Task requirements>
What lines below mention the word "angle"? Copy each one.

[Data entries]
---------------

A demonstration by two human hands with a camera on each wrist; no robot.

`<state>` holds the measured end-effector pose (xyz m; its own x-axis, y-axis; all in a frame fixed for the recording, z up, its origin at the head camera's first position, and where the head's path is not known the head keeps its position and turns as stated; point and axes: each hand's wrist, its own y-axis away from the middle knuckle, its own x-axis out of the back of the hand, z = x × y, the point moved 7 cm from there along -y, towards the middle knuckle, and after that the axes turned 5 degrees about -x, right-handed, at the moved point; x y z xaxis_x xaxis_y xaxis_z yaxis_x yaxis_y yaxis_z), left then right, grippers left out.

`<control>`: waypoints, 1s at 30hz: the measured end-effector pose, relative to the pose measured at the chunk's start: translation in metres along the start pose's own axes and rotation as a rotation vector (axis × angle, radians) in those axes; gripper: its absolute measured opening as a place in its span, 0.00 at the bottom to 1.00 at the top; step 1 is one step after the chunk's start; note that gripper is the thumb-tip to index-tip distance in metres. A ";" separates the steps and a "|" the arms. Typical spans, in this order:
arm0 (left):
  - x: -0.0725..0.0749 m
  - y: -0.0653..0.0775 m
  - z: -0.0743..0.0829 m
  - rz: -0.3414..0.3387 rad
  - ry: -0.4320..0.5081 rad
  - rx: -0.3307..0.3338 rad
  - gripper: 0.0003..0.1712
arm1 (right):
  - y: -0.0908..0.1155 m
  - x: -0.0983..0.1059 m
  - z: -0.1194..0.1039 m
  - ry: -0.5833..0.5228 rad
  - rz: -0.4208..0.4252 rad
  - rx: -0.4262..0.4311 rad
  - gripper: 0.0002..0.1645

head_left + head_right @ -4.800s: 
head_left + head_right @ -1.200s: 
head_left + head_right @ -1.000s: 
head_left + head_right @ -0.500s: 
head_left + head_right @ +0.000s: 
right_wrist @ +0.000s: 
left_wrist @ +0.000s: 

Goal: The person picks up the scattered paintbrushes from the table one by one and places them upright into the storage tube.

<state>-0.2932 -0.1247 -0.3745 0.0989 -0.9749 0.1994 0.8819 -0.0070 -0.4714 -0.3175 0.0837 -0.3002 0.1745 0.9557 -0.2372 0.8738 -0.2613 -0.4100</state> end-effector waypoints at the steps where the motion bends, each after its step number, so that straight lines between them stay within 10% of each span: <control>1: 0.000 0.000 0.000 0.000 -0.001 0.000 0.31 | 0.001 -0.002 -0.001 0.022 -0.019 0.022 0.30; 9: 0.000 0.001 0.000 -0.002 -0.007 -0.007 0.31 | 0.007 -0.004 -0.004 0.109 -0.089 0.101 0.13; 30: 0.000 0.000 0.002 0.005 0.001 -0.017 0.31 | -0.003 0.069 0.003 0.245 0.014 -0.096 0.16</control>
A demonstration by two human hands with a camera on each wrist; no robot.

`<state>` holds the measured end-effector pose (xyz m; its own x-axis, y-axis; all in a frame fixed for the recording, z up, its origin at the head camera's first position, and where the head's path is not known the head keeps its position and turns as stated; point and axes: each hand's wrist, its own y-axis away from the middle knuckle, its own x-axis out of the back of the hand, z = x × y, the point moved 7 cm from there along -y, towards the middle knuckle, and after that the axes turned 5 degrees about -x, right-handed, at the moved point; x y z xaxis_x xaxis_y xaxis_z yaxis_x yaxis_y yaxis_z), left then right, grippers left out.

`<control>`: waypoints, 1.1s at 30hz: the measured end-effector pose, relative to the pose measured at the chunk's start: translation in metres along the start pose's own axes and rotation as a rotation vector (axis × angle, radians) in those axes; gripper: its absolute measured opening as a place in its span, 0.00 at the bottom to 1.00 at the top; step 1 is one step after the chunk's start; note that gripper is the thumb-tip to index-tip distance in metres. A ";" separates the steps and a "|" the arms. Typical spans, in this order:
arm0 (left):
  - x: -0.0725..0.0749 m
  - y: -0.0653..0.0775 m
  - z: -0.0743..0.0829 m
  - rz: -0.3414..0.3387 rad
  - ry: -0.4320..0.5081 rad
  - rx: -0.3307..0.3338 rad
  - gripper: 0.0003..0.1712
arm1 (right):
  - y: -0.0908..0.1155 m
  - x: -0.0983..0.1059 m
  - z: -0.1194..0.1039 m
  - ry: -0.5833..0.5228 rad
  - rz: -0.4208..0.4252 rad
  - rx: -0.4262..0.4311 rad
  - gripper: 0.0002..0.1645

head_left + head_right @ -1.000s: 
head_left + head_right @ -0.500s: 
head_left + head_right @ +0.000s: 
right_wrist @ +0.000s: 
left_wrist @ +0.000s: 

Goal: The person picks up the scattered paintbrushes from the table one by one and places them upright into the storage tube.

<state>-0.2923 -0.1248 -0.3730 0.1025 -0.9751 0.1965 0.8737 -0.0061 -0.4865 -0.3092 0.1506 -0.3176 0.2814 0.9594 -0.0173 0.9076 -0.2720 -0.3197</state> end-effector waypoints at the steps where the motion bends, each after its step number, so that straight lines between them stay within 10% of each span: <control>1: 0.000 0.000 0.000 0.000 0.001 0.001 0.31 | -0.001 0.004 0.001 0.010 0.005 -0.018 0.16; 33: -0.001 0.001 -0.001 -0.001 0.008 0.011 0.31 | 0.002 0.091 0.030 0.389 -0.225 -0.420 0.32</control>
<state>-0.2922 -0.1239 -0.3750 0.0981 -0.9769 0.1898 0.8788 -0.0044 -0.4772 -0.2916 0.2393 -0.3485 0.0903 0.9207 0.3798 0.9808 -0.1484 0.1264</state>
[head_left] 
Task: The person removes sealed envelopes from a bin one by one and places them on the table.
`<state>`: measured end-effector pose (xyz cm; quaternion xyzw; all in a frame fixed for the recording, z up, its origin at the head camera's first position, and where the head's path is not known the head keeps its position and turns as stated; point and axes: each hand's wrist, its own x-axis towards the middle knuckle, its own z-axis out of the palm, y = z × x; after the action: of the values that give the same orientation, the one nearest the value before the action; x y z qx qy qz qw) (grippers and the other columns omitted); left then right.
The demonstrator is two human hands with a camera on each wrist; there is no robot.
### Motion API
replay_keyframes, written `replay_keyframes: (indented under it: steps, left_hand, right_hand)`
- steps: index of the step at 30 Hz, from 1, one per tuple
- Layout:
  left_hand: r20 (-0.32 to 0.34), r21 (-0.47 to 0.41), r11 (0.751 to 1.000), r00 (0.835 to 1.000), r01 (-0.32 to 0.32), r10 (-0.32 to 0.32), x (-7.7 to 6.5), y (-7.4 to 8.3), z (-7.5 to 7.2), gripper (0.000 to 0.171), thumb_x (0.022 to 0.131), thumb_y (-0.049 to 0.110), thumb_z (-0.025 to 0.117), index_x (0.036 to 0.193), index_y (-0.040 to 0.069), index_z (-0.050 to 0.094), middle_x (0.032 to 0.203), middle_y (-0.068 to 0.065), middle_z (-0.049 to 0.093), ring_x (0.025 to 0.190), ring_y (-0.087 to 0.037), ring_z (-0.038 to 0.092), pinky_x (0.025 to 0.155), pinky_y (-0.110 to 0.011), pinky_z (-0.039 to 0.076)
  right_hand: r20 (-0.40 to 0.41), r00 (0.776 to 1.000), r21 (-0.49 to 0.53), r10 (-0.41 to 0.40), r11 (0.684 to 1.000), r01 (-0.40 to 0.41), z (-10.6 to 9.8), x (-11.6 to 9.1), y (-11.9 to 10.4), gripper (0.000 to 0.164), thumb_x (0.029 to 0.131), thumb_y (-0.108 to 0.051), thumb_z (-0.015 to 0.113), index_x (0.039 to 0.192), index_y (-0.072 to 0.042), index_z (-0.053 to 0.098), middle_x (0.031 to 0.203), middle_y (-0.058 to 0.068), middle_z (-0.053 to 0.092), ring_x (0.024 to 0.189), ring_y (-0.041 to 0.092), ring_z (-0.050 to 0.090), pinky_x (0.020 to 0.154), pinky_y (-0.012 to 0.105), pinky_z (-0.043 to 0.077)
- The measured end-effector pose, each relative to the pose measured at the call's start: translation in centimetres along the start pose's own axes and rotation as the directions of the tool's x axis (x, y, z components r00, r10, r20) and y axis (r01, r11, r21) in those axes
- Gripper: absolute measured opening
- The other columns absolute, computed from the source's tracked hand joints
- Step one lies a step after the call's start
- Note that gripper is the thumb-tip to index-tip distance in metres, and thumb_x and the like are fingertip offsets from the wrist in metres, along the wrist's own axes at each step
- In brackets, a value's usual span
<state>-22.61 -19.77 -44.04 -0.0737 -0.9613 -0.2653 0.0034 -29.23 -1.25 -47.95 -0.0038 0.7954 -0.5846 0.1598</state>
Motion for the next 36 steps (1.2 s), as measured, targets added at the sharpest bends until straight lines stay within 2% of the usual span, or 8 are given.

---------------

Response to this exercise>
`<control>`: waypoints, 1s at 30hz: the measured end-effector pose, relative to the pose measured at the chunk's start: translation in metres along the start pose's own axes and rotation as a rotation vector (axis × angle, radians) in those axes; gripper: its absolute measured opening as a place in its span, 0.00 at the bottom to 1.00 at the top; step 1 is one step after the chunk's start; note that gripper is the thumb-tip to index-tip distance in metres. A ";" separates the steps and a "|" the arms. Typical spans, in this order:
`<control>`: waypoints, 1.1s at 30hz: the measured end-effector pose, relative to the pose measured at the chunk's start: translation in metres along the start pose's own axes and rotation as a rotation vector (axis × angle, radians) in those axes; gripper: its absolute measured opening as a place in its span, 0.00 at the bottom to 1.00 at the top; step 1 is one step after the chunk's start; note that gripper is the thumb-tip to index-tip distance in metres. A ";" separates the steps and a "|" the arms. Typical spans, in this order:

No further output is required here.